My only query about what the hon. Gentleman has said lies in his highlighting of the frustration of several couples to whom he had spoken about their dealings with social work professionals. I do not know the cases to which he referred and I would be the last to support bad practice--it is right that we should champion high standards--but I hope that he agrees with the hon. Member for Portsmouth, South (Mr. Hancock), who made it clear in his helpful comments that adoption issues were complex. They are not easy for any of the professionals involved. I hope that he is wary of supporting those, particularly some elements in the media, who seek to traduce the social care profession at every turn. I am sure that that was not his intention, but we need to be cautious.
The Bill offers protection to the relatively small number of children who are adopted from overseas. I understand that there are 400 such adoptions on average every year.
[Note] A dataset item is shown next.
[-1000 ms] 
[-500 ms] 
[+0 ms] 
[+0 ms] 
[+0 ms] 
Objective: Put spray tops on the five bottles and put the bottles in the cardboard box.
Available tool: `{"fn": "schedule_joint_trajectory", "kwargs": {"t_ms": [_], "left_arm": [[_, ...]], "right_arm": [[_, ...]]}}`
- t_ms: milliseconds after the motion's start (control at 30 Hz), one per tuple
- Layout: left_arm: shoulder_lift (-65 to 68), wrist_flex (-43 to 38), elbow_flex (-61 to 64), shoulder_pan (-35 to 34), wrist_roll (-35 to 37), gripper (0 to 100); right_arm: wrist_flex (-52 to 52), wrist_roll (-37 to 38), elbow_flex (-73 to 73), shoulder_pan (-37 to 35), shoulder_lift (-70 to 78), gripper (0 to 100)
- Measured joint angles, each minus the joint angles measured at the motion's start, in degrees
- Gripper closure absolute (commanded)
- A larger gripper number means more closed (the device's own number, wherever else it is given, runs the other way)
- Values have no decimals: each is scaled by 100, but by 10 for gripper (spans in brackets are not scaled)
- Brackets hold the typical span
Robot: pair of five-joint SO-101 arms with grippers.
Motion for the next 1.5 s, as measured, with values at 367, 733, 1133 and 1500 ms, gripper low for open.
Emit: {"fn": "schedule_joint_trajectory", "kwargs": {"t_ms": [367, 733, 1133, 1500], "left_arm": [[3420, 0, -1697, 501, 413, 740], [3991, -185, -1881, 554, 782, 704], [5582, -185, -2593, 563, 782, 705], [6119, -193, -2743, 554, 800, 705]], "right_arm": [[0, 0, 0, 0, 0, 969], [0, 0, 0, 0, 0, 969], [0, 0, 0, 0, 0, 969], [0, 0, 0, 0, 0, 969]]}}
Of those, 300 are through the approved channels, but, sadly, 100 are not. A Bill to update adoption legislation is clearly overdue. The current key legislation is the Adoption Act 1976 and the Adoption (Scotland) Act 1978, which were passed more than 20 years ago.
The number of people adopting from overseas is increasing. The Bill has certainly not been the victim of a lack of consultation. The parents of the Bill, for want of a better term, are the 1993 United Nations Hague convention on intercountry adoption--which was underpinned by the 1989 United Nations convention on the rights of the child--and the discussion papers published by the previous Government between 1990 and 1992 on intercountry adoption and wider international issues. That led to the comprehensive consultation document and Bill introduced in 1996 by the right hon. Member for South-West Surrey (Mrs. Bottomley). She did not have a particularly distinguished record at the Department of Health, but she deserves credit for
introducing that consultation document and Bill. Sadly, the Bill did not complete its passage through the House because of time constraints, but it received wide support from professionals in the field and from the judiciary.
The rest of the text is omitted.